START Data shown

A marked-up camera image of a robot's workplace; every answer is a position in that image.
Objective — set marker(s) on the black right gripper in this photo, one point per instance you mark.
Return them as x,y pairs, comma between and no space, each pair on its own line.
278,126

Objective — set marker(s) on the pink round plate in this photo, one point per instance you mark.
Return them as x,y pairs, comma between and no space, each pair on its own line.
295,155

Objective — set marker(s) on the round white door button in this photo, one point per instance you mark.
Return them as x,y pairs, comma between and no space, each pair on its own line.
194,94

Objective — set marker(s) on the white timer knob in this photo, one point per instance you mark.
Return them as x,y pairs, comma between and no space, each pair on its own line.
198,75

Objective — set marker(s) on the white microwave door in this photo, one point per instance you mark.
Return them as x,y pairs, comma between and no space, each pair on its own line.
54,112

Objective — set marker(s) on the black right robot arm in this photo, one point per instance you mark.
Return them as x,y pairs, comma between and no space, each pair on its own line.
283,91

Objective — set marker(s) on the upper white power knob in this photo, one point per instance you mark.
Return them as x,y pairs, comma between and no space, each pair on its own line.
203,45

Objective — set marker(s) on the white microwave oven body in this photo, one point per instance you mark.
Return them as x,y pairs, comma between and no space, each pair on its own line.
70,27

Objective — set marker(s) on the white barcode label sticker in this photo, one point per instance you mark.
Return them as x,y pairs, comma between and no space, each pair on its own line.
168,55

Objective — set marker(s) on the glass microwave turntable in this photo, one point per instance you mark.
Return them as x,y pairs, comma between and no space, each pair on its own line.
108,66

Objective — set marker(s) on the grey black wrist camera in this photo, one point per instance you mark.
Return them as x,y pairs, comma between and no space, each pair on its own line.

END Data shown

Print exactly the lines between the line with "Objective — set marker(s) on the white barcode" and the final line of the records above, both included.

Solution to this task ::
Objective — set marker(s) on the white barcode label sticker in this photo, one point per instance you mark.
Return them as x,y pairs, comma between and no space, each pair on its own line.
168,55

Objective — set marker(s) on the glass microwave turntable in this photo, one point per instance you mark.
Return them as x,y pairs, comma between and no space, each pair on its own line.
108,66

Objective — set marker(s) on the grey black wrist camera in this photo, one point per instance you mark.
Return them as x,y pairs, comma between and no space, each pair on its own line.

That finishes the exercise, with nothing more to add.